Quand le nom des rues racontent l'histoire (3.1)

Dans le Pentagone bruxellois, nous trouvons 24 dénominations qui illustrent le thème Souverains et Institutions de gouvernement. Voici la première série.

Le Gouvernement provisoire tableau de Charles Picqué MRBAAlbertine (place de) : surmontant un tunnel percé à travers le tissu urbain pour la Jonction Nord-Midi, cette place semi-circulaire située au pied du Mont des Arts porte depuis 1959 le nom usuel de la Bibliothèque royale de Belgique formé sur celui du roi Albert Ier (r.1909-1934). L’endroit est orné d’une statue, œuvre du sculpteur René Cliquet (1899-1977), représentant Elisabeth de Wittelsbach (1876-1965), duchesse en Bavière, épouse d’Albert Ier et troisième reine des Belges.

Christine (rue) : porte le nom de l’archiduchesse Marie-Christine (1742-1798), gouvernante générale des Pays-Bas autrichiens de 1781 à 1789. La rue fut tracée à cette époque. Certains pensent à tort qu’elle doit son nom à la reine Christine de Suède qui résida à Bruxelles.

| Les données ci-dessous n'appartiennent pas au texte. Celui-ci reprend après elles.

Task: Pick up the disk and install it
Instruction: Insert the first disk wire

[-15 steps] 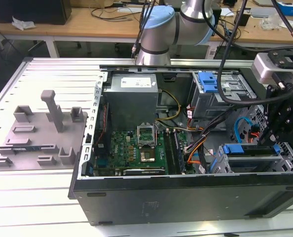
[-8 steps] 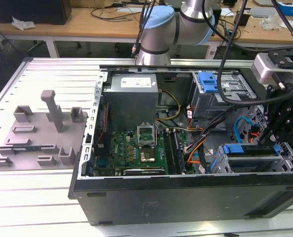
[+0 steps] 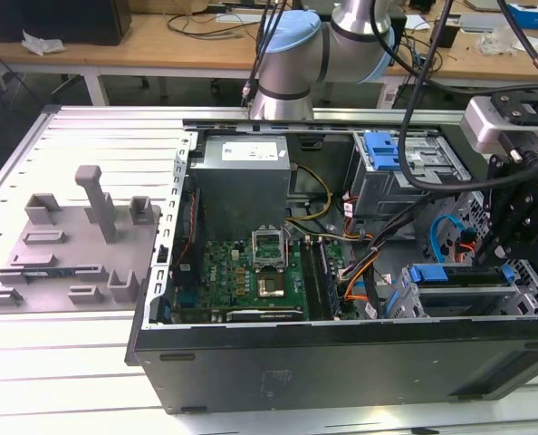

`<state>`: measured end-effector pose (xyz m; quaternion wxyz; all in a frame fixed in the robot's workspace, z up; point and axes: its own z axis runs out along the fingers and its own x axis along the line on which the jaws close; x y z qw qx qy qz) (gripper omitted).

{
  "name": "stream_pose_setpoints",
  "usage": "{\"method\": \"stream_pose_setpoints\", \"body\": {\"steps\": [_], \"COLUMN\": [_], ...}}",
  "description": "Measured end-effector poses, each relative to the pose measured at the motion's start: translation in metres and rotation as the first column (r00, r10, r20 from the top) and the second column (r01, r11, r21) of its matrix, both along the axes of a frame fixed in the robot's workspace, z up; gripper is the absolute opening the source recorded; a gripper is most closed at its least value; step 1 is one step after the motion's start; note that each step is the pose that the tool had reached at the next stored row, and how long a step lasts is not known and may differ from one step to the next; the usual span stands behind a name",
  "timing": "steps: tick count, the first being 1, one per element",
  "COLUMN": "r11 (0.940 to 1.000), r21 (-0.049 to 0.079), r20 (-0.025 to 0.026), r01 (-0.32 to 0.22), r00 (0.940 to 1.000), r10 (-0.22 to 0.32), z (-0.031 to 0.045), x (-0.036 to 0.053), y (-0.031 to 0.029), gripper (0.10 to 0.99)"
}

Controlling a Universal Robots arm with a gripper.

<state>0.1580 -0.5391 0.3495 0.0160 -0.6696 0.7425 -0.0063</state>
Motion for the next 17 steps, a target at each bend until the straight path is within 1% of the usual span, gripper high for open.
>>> {"method": "stream_pose_setpoints", "body": {"steps": [3, 17], "r11": [1.0000, 1.0000], "r21": [0.000, 0.000], "r20": [0.0000, 0.0000], "r01": [-0.007, -0.005], "r00": [1.0000, 1.0000], "r10": [0.007, 0.005], "z": [-0.0001, -0.0008], "x": [0.0000, 0.0000], "y": [0.0000, -0.0007], "gripper": [0.169, 0.169]}}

Congrès (rue du) : prévue dans le cadre du réaménagement du quartier Notre-Dame-aux-Neiges (1874), elle porte le nom de la première assemblée nationale de 200 membres, élus au suffrage censitaire en novembre 1830. Elle siégea jusqu’en juillet 1831, exerça le pouvoir législatif et vota la Constitution. Elle appela au trône Léopold de Saxe-Cobourg et Gotha et c’est elle qui reçut son serment le 21 juillet 1831.

Congrès (place et colonne du) : ancienne place des Panoramas ; en même temps que les rues avoisinantes et qu’un marché avec escalier monumental donnant sur les Bas-fonds, elle fut aménagée de 1848 à 1857 à mi-parcours et sur le côté O. de la r. Royale par Jean-Pierre Cluysenaar ; en 1850-1852, symétriquement sur son côté gauche et sur son côté droit, Joseph Poelaert y édifiera un immeuble et en son centre la Colonne du Congrès (1850-1859) qui commémore cette assemblée. Au pied de la Colonne se trouve depuis le 11 novembre 1922 le tombeau du Soldat Inconnu en hommage aux militaires tués pendant la Grande Guerre.

Ducale (rue) : cette voierie fait partie de l’aménagement (1774-1785) du quartier néo-classique exécuté par Barnabé Guimard en 1776 ; elle doit son nom en 1779 à la proximité du Palais du Coudenberg, ancienne résidence des Ducs de Brabant, de Bourgogne et de nos Gouverneurs généraux espagnols et autrichiens jusqu’à son incendie en 1731. Sa façade principale donnait sur la place Royale appelée alors place des Bailles et ses jardins occupaient l’emplacement de l’actuel parc Royal.

Empereur (boulevard de l’) : tracé sur le tunnel ferroviaire de la Jonction entre 1947 et 1952, il a pris la place des anciennes « rue de l’Empereur » et « rue d’Or ». Son nom serait dû à une auberge à l’enseigne de L’Empereur où Charles Quint se serait arrêté et aurait oublié de payer le tenancier qui ne craignit pas de lui réclamer son dû.

Gouvernement Provisoire (rue du) : lors de la Révolution de 1830, succédant à une Commission administrative de 6 membres, un Gouvernement provisoire de 10 membres, organe du pouvoir législatif et exécutif fut mis en place le 26 septembre. Le Congrès national reprit à son compte le 12 novembre le pouvoir constituant et législatif, le pouvoir exécutif restant aux mains du Gouvernement provisoire jusqu’au 25 février 1831, lendemain de la proclamation de la Constitution. Dans ce quartier de Notre-Dame-aux-Neiges, cette rue fait partie d’un ensemble d’artères dont les dénominations sont en rapport soit avec nos libertés constitutionnelles, soit avec des institutions mises sur pied au début de l’Indépendance de notre pays.